Im Erkenntnis des Verwaltungsgerichtshofs vom 10.09.1998, 96/15/0198, wird darauf hingewiesen, dass die Abzugsfähigkeit von Aufwendungen für Tageszeitungen bei Personen, deren Berufsausübung unter berufsspezifischen Aspekten eine weit überdurchschnittliche zwingende Auseinandersetzung mit Tagesereignissen oder Modeerscheinungen mit sich bringt, die im regelmäßigen Erwerb einer Vielzahl verschiedener (in- und ausländischer) Zeitungen oder sonstiger Printmedien zum Ausdruck kommt, nicht mit dem Hinweis auf das Abzugsverbot nach § 20 Abs. 1 Z. 2 lit. a EStG 1988 verweigert werden kann. Eine solche Tätigkeit übt der Bf. jedoch nicht aus.

In Anbetracht dieser Darlegungen entspricht es der ständigen Rechtsprechung des VwGH, die streitgegenständlichen Aufwendungen zu den nicht abzugsfähigen Kosten der Lebensführung zu zählen.

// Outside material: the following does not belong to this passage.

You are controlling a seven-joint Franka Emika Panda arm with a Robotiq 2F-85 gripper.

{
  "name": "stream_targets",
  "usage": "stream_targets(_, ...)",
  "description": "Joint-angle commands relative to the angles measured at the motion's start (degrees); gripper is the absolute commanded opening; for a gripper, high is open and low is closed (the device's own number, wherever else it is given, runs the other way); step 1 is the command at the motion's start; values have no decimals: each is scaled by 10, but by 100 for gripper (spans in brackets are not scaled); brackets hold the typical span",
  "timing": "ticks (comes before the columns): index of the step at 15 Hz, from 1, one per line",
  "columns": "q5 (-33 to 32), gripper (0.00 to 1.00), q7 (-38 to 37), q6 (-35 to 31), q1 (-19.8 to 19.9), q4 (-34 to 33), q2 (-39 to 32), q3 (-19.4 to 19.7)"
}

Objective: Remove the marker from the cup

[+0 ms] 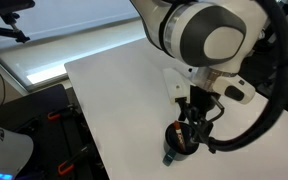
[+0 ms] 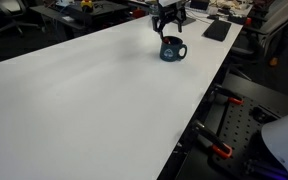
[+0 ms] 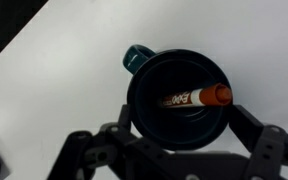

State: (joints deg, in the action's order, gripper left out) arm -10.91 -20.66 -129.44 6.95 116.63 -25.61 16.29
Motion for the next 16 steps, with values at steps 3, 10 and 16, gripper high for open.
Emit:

Der Vollständigkeit halber ist darauf hinzuweisen, dass über dieselbe Streitfrage betreffend das Streitjahr 2009 bereits mit Erkenntnis des Bundesfinanzgerichtes vom 01.04.2014 entschieden wurde und diese Frage nicht anders beantwortet werden kann.

Aufgrund dieser Ausführungen ist spruchgemäß zuentscheiden.
 

C) Gegen diese Entscheidung ist gemäß Art. 133 Abs. 4 B-VG eine Revision nicht zulässig, da das Erkenntnis nicht von der Lösung einer Rechtsfrage abhängt, der grundsätzliche Bedeutung zukommt, insbesondere weil das Erkenntnis nicht von der Rechtsprechung des Verwaltungsgerichtshofes zu § 16 EStG 1988 bzw. zu § 20 Abs.1 Z 2 lit a EStG 1988 abweicht, eine solche Rechtsprechung nicht fehlt und die zu lösende Rechtsfrage in der bisherigen Rechtsprechung des Verwaltungsgerichtshofes auch nicht uneinheitlich beantwortet wird.